All entries must come back exactly as given, with no pictures in the copy.
*** Begin section ***
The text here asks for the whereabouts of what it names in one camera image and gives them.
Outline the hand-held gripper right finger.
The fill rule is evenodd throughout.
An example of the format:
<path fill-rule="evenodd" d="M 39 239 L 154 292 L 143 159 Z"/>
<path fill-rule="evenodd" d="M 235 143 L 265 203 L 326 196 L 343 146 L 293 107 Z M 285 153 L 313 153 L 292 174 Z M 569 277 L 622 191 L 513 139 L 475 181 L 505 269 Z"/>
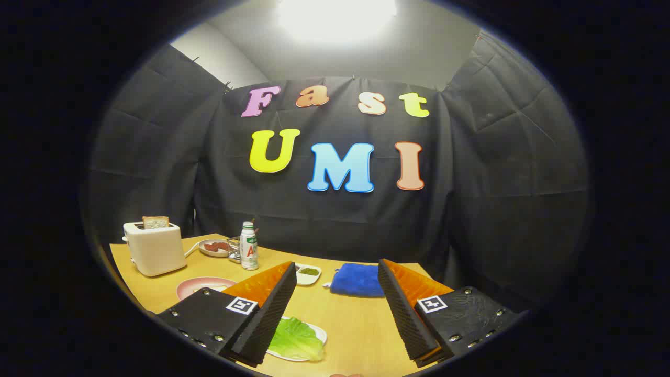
*** End section ***
[Answer to the problem]
The text here asks for the whereabouts of what it names in one camera image and gives them.
Outline the hand-held gripper right finger.
The fill rule is evenodd throughout.
An example of the format:
<path fill-rule="evenodd" d="M 39 239 L 154 292 L 143 159 Z"/>
<path fill-rule="evenodd" d="M 235 143 L 265 203 L 326 196 L 343 146 L 293 107 Z M 285 153 L 313 153 L 292 174 Z M 569 277 L 622 191 L 513 139 L 475 181 L 505 269 Z"/>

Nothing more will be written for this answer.